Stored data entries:
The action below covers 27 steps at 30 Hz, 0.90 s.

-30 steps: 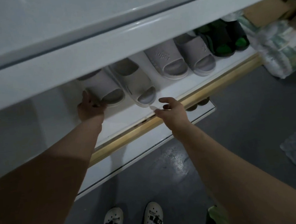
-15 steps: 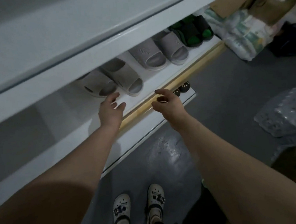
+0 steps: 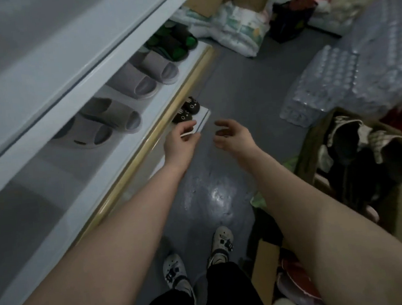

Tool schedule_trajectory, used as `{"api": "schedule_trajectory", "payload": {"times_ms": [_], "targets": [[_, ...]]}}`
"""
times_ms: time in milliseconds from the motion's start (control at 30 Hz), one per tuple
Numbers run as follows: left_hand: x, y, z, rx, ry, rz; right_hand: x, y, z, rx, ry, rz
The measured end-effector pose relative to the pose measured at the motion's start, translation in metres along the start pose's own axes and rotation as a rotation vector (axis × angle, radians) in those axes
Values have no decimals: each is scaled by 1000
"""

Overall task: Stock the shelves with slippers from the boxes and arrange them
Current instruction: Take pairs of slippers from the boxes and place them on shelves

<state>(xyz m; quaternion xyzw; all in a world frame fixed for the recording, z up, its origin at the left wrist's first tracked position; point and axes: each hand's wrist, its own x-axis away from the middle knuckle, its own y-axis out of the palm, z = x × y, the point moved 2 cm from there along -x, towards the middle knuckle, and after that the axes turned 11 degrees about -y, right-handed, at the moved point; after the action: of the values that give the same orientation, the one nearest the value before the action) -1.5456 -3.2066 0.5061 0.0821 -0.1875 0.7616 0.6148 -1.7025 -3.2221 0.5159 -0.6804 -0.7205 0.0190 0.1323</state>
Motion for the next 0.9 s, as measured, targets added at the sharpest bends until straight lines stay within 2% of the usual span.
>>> {"api": "schedule_trajectory", "payload": {"times_ms": [467,667,900], "targets": [[44,204,55,-179,184,-446,66,-204,28,-61,32,456],[53,295,55,-256,137,-578,93,-284,66,-131,144,589],[53,364,51,-338,74,-652,109,-347,108,-121,263,671]]}}
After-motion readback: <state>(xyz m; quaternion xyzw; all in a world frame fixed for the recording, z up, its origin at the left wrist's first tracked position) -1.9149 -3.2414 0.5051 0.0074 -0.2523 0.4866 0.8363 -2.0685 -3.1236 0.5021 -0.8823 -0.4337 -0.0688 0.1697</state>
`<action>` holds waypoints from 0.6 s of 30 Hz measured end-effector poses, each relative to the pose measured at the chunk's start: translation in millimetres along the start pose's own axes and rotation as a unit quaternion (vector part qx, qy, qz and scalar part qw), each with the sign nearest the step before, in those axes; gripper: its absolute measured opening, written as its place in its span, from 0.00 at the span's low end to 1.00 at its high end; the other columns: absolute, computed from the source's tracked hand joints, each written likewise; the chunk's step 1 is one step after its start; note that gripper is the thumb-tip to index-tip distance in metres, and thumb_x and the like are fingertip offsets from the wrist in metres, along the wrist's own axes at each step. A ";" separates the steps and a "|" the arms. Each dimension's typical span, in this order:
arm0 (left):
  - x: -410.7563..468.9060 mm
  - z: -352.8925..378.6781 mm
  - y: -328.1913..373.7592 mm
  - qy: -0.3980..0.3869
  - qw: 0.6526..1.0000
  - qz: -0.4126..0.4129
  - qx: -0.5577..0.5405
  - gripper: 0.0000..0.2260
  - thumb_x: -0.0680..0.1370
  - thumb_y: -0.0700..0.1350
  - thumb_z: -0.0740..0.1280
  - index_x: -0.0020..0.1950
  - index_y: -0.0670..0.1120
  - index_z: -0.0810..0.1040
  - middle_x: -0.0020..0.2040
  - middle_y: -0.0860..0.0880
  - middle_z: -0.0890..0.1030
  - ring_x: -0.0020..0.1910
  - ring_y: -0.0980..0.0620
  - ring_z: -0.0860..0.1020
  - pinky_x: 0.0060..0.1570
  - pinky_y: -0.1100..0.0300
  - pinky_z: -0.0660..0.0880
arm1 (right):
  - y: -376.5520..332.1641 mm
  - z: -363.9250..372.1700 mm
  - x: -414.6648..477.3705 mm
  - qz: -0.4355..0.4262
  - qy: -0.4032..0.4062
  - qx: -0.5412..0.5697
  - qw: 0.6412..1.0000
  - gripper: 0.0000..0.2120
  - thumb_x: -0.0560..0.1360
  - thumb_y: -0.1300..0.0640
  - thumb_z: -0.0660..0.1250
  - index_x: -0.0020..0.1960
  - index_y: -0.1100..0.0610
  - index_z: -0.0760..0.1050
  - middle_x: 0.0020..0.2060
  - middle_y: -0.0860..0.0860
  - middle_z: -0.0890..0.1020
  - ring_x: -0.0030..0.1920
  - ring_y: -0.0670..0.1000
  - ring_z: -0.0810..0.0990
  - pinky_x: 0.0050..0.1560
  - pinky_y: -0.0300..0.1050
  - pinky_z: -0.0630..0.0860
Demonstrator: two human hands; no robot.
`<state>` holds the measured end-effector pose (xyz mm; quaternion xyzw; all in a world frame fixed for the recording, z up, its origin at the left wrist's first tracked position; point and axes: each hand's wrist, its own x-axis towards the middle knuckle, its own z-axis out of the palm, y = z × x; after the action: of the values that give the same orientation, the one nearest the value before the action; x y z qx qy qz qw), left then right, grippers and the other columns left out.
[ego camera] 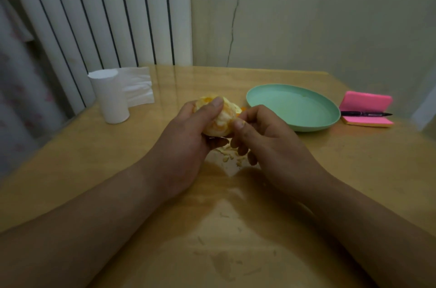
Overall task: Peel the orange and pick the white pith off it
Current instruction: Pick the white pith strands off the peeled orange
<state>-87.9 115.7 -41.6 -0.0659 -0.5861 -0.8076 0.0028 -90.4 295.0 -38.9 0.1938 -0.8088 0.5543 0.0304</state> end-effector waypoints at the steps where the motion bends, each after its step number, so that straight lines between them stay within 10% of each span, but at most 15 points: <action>1: 0.2 0.0 0.0 0.002 1.000 0.000 0.002 0.21 0.83 0.52 0.67 0.70 0.40 0.74 0.61 0.38 0.85 0.57 0.41 0.86 0.60 0.46 0.81 | -0.1 -0.6 0.1 0.000 0.001 -0.008 1.000 0.08 0.85 0.46 0.64 0.56 0.50 0.77 0.43 0.47 0.85 0.40 0.43 0.81 0.42 0.43 0.75; 14: 9.3 -10.5 -13.4 0.015 0.991 0.046 0.127 0.26 0.69 0.67 0.76 0.64 0.63 0.79 0.60 0.50 0.85 0.60 0.45 0.85 0.67 0.38 0.78 | -6.7 -1.5 -1.6 0.052 -0.061 -0.069 0.994 0.12 0.85 0.43 0.61 0.54 0.49 0.77 0.43 0.46 0.86 0.38 0.41 0.83 0.36 0.36 0.76; 18: 7.9 -8.1 -13.3 0.011 0.984 0.072 0.160 0.25 0.68 0.69 0.75 0.63 0.67 0.78 0.58 0.55 0.85 0.59 0.49 0.85 0.66 0.40 0.79 | -5.6 -3.5 -1.9 0.009 -0.044 -0.143 0.989 0.10 0.85 0.41 0.62 0.53 0.46 0.76 0.43 0.45 0.84 0.43 0.45 0.83 0.45 0.53 0.82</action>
<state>-97.7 112.8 -55.8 -0.0975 -0.7013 -0.7019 0.0781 -87.2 297.0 -33.0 0.2038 -0.8823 0.4239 0.0172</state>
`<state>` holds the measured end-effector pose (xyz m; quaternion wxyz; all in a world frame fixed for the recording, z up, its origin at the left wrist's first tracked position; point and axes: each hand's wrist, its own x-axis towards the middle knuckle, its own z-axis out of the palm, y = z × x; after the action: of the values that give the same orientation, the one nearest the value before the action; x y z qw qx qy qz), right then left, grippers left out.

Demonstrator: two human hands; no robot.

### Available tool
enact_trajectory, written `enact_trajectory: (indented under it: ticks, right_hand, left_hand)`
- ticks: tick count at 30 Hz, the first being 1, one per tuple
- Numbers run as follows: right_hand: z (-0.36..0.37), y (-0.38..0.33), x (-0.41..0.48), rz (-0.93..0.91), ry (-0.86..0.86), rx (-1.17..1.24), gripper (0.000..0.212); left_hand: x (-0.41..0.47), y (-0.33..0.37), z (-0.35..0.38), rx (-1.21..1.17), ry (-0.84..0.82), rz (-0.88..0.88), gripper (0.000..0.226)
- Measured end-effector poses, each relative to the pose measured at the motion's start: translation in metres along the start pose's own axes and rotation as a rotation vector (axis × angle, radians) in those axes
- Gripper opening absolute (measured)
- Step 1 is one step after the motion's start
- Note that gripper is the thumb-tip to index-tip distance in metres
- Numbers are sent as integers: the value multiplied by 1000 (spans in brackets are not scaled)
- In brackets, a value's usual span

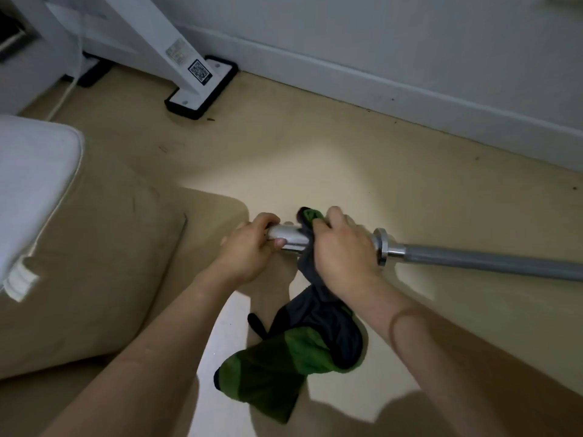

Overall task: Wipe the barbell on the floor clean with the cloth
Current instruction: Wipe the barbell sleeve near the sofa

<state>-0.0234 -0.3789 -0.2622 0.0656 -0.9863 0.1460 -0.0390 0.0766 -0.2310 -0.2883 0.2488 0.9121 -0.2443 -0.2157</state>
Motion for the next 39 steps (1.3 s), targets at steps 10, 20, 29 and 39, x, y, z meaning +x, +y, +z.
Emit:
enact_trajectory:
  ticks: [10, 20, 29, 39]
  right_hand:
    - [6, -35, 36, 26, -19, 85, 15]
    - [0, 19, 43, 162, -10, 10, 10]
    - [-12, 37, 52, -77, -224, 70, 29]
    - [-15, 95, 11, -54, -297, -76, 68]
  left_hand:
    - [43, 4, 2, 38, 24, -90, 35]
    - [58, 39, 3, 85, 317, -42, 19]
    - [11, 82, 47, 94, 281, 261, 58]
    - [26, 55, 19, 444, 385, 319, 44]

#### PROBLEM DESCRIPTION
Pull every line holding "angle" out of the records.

#### ANSWER BELOW
The measured end-effector pose relative to the pose measured at the motion's start, translation in metres along the start pose's own axes and rotation as a rotation vector (axis × angle, radians) in those axes
- Measured end-effector poses, each relative to the pose measured at the motion's start: translation in metres along the start pose's own axes and rotation as a rotation vector (axis × angle, radians) in those axes

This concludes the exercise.